Your task:
Below are the records; copy exactly the stretch from the line containing "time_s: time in" through the line containing "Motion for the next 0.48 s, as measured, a", both ends included, and nothing else.
(Record extracts)
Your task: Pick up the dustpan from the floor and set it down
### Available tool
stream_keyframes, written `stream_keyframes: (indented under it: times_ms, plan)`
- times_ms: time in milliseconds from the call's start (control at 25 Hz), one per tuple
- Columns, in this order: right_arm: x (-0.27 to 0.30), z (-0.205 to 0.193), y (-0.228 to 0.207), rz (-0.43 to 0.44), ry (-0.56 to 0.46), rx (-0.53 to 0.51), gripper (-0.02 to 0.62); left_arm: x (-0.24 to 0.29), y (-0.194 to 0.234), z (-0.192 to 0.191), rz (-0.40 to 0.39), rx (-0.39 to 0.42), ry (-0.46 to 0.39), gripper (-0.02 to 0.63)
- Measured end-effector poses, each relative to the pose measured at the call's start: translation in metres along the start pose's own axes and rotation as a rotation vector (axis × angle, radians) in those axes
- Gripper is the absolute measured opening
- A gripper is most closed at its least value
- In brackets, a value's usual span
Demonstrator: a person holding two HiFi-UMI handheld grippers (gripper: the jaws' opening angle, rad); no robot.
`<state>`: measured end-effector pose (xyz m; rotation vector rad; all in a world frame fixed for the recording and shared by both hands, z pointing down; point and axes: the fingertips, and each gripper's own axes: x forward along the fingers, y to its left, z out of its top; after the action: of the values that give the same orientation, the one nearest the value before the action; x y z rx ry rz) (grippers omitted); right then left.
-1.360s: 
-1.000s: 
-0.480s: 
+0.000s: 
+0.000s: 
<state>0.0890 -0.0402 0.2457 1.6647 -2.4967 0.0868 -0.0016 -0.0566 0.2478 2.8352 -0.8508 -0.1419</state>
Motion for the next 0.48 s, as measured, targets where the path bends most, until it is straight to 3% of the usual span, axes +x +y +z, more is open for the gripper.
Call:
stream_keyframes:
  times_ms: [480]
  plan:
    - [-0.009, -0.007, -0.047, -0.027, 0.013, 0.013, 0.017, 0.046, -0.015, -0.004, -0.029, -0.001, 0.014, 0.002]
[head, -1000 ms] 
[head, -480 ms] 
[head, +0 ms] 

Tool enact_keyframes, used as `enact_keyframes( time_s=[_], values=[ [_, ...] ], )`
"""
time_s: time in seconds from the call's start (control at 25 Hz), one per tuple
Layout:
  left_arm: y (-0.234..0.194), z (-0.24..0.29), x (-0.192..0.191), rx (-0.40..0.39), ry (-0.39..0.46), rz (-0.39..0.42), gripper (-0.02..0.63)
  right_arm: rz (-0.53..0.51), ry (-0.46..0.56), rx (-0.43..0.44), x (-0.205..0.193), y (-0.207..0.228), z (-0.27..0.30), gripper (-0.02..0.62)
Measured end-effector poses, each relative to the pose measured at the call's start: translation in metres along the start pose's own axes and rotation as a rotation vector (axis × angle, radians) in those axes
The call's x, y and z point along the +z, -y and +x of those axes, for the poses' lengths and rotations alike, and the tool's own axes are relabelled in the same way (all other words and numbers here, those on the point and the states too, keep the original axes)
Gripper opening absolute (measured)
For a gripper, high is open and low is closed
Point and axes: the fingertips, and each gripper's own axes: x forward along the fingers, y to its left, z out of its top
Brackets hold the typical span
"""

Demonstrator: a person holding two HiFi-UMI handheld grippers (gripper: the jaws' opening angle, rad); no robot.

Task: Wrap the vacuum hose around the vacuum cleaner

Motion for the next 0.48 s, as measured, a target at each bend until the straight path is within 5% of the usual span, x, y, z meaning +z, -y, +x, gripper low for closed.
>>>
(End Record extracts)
Answer section:
time_s: time in seconds from the call's start (control at 25 Hz), one per tuple
Layout:
  left_arm: y (-0.234..0.194), z (-0.24..0.29), x (-0.192..0.191), rx (-0.40..0.39), ry (-0.39..0.46), rz (-0.39..0.42), gripper (-0.02..0.63)
  right_arm: rz (-0.53..0.51), ry (-0.46..0.56), rx (-0.43..0.44), x (-0.205..0.193), y (-0.207..0.228), z (-0.27..0.30), gripper (-0.02..0.62)
Measured end-effector poses, each relative to the pose measured at the call's start: translation in metres along the start pose's own axes and rotation as a rotation vector (axis × angle, radians) in those axes
The call's x, y and z point along the +z, -y and +x of those axes, for the poses' lengths and rotations alike, and the tool's own axes are relabelled in the same way (all other words and numbers here, those on the point and the states too, keep the original axes)
Gripper opening absolute (measured)
For a gripper, high is open and low is closed
Point and axes: the fingertips, and each gripper's own axes: x forward along the fingers, y to its left, z out of its top
Brackets hold the typical span
"""

Demonstrator: a person holding two HiFi-UMI handheld grippers (gripper: the jaws' opening angle, rad); no robot.

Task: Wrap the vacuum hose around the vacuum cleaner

Motion for the next 0.48 s, as measured, a target at each bend until the straight path is within 5% of the usual span, x, y, z meaning +z, -y, +x, gripper low for closed.

The output has been completed.